[ The Editors assume no responsibility for the opinions expressed in this department.].
To the Editor of The Homoeopathic Recorder:.
Some very valuable papers are presented before the I.H.A. We have always preferred to listen to a paper, except perhaps those written under high pressure, or as a last moment expedient, rather than to an extemporaneous talk. The reason for this is that the conscientious writer of a paper puts in some time in real thought on his subject sees how it looks in print, corrects his mistakes, and sees where he can improve his expression, or convey a better idea. All this is denied the extemporaneous speaker and his hearers, as witness the following as they appear in the extemporaneous discussions.

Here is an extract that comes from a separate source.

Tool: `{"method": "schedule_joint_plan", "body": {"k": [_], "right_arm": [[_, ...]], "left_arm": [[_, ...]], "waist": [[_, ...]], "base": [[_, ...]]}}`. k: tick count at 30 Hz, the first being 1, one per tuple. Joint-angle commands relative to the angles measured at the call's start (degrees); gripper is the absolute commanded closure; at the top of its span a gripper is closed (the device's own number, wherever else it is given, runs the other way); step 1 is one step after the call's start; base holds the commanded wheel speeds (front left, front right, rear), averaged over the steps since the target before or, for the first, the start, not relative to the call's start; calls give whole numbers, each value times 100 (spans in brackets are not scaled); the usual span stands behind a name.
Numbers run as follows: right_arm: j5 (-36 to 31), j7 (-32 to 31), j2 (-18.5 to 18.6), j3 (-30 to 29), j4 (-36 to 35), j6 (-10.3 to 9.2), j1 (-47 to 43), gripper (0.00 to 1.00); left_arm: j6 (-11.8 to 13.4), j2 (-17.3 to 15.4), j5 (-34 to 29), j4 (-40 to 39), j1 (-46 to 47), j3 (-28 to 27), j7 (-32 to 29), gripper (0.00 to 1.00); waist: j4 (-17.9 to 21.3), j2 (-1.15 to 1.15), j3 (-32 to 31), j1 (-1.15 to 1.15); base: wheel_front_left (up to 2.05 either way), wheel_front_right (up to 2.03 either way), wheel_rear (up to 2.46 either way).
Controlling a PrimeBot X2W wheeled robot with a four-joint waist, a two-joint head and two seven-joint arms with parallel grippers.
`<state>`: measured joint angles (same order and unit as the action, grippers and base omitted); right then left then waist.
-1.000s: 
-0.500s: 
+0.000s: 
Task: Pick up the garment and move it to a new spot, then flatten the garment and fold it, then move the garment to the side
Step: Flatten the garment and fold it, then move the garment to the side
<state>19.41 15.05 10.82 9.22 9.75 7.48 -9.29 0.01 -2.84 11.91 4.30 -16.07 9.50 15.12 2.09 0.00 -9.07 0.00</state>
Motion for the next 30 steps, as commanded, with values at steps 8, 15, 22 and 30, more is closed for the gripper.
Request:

One discussant arises to discuss a statement and acknowledges that he “did not remember the exact statement” of the subject he attempted to discuss. Another discussant enlarges on the above in attempting to discuss a point that he too evidently did not exactly remember the statement. Here is what the essayist wrote: “The real time of proper indication of the remedy is before these external manifestations and products appear, not after; before the fixed pathology, not after.
This is why pathology and morphology have so little bearing on the selection of the remedy.” Here is what the discussant said the essayist said” “The time for giving the homoeopathic remedy was before the pathological changes had occurred, and by analogy or inference, he led us to believe that after pathological changes had occurred, some of these things were inapplicable.” (The italics ours). Just how the two statements can possibly mean the same thing we are unable to sense.
Thus we see the value of seeing our statements in print. Those two statements bear no relation to each other, as you will note by comparison. The essayists statement was made to show, merely, that gross pathology and morphology bore no real part in the selection of the remedy; that they were incidental rather than mandatory.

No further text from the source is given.